The two statistics we believe have the closest correlation to our market growth over the long-term are miles driven and the number of seven year old or older vehicles on the road. Miles driven declined for the sixteenth straight month in March, were relatively flat in April and May before increasing in June and July. We are optimistic that over the long-term this trend will stabilize at low single digit increases as the number of vehicles on the road continues to increase.

New vehicle sales declined significantly during 2008 and the first half of 2009, which we believe is contributing to an increasing number of “seven year old or older” vehicles on the road. In the near term, we expect this trend to continue, as consumers keep their cars longer in an effort to save money during this uncertain economy. Also, we believe gas prices impact our customers’ behavior with respect to driving and maintaining their cars. With approximately ten billion gallons of unleaded gas consumed each month across the United States, each $1 dollar decrease at the pump contributes approximately $10 billion of additional spending capacity to consumers each month. During the summer of 2008, gas prices peaked at roughly $4 per gallon, before falling to $2 per gallon in February 2009. By the end of fiscal 2009, gas prices had risen to approximately $2.61 per gallon.

During fiscal 2009, we worked hard to execute on several key initiatives as the macro environment turned in our industry’s favor and we saw an increase in traffic in our stores.

We significantly enhanced the utilization of our hub stores by refining and improving the product assortment in these locations while simultaneously increasing the delivery frequency to nearby stores. We accelerated our store maintenance efforts and also deployed additional capital in areas that we expect to yield benefits in the future, such as enhancing our IT infrastructure and continued additions of late model products. We also began an effort to purchase more of our new store locations rather than leasing them. Finally, we maintained our focus on developing a first class Commercial field sales organization by continuing to expand the size of our team and investing in training, tools and management programs.

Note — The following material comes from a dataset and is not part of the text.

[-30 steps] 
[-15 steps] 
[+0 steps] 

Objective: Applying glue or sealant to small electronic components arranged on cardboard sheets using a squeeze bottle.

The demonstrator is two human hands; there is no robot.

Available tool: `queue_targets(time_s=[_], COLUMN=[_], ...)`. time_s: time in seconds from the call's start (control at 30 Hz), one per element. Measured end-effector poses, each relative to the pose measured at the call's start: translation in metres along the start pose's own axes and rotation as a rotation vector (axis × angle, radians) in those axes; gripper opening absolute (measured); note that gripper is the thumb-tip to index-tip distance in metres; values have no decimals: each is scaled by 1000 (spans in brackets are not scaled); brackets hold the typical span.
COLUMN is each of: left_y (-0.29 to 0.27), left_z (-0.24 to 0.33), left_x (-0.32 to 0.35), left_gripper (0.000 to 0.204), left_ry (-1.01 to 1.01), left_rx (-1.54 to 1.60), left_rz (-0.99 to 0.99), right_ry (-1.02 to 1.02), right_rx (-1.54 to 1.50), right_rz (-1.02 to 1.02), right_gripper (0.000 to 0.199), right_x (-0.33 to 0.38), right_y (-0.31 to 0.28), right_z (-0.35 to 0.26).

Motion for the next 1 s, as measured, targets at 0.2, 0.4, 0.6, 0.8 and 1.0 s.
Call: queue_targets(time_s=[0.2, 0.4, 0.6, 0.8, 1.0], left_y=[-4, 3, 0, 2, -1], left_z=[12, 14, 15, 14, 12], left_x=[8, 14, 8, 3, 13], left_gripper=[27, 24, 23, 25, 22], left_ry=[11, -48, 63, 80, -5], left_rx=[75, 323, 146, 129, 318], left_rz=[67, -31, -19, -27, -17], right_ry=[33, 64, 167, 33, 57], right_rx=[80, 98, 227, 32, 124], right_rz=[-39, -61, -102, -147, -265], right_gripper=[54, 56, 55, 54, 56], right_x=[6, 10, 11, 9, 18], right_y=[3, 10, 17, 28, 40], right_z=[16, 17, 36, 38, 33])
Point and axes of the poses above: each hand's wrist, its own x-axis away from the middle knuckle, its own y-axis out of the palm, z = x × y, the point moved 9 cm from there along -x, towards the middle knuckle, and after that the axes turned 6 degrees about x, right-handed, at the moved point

In this challenging environment, we continue to see sales of maintenance and failure categories perform well, while discretionary categories are being negatively impacted. Consequently, we remain focused on refining and expanding our product assortment to ensure we have the “best” merchandise at the “right” price in each of our merchandise categories.

Employees

As of August 29, 2009, we employed approximately 60,000 persons, approximately 57 percent of whom were employed full-time. About 92 percent of our AutoZoners were employed in stores or in direct field supervision, approximately 5 percent in distribution centers and approximately 3 percent in store support and other functions. Included in the above numbers are approximately 3,000 persons employed in our Mexico operations.

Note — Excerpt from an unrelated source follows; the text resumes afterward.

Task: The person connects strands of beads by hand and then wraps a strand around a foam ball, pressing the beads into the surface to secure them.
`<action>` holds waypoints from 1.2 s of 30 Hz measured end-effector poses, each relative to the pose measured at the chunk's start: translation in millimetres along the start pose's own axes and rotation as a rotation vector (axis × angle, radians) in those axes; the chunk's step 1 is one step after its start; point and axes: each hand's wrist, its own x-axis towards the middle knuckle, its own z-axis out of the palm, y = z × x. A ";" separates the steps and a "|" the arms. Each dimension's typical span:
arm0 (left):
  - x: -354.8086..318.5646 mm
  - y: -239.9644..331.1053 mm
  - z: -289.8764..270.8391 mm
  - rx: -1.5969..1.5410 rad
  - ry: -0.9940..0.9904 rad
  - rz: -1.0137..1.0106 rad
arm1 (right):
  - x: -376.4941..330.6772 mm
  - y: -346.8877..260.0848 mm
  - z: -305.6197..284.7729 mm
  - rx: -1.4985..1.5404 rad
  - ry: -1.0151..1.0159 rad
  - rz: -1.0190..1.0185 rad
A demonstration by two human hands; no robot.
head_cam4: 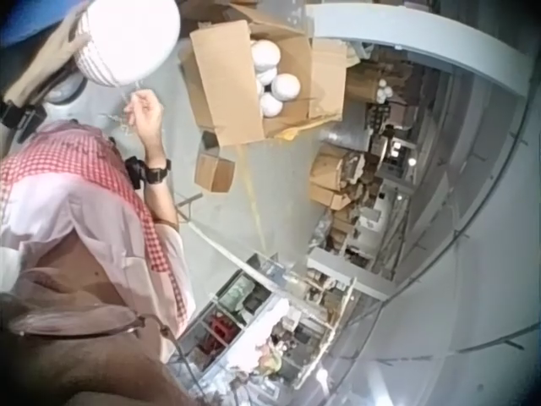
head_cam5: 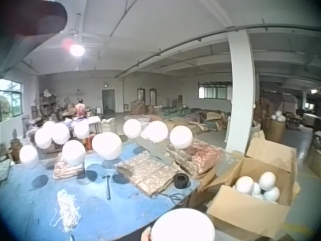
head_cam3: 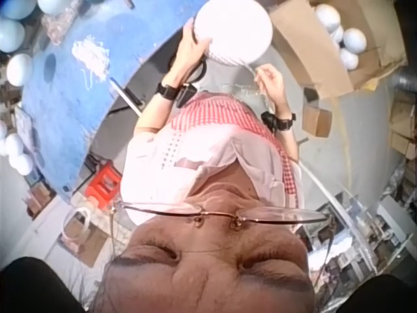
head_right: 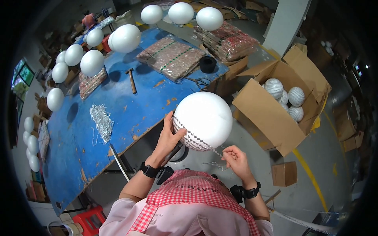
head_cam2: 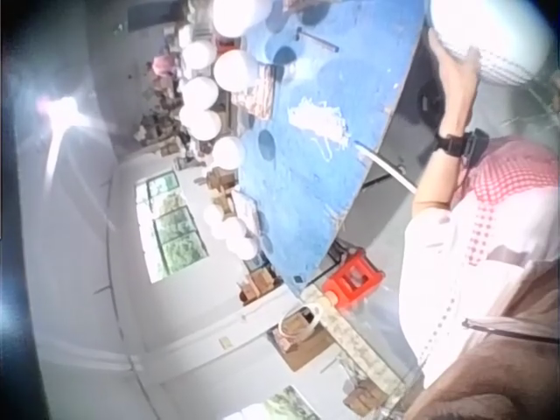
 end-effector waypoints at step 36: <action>-19.9 26.8 22.8 0.048 0.210 0.043 | 8.2 9.8 -8.5 -0.118 -0.235 -0.150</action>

We have never experienced any material labor disruption and believe that relations with our AutoZoners are generally good.

AutoZone Website

AutoZone’s primary website is at http://www.autozone.com. We make available, free of charge, at our investor relations website, http://www.autozoneinc.com, our annual report on Form 10-K, quarterly reports on Form 10-Q, current reports on Form 8-K and amendments to those reports filed or furnished pursuant to Section 13(a) or 15(d) of the Securities and Exchange Act of 1934, as amended, as soon as reasonably feasible after we electronically file such material with, or furnish it to, the Securities and Exchange Commission.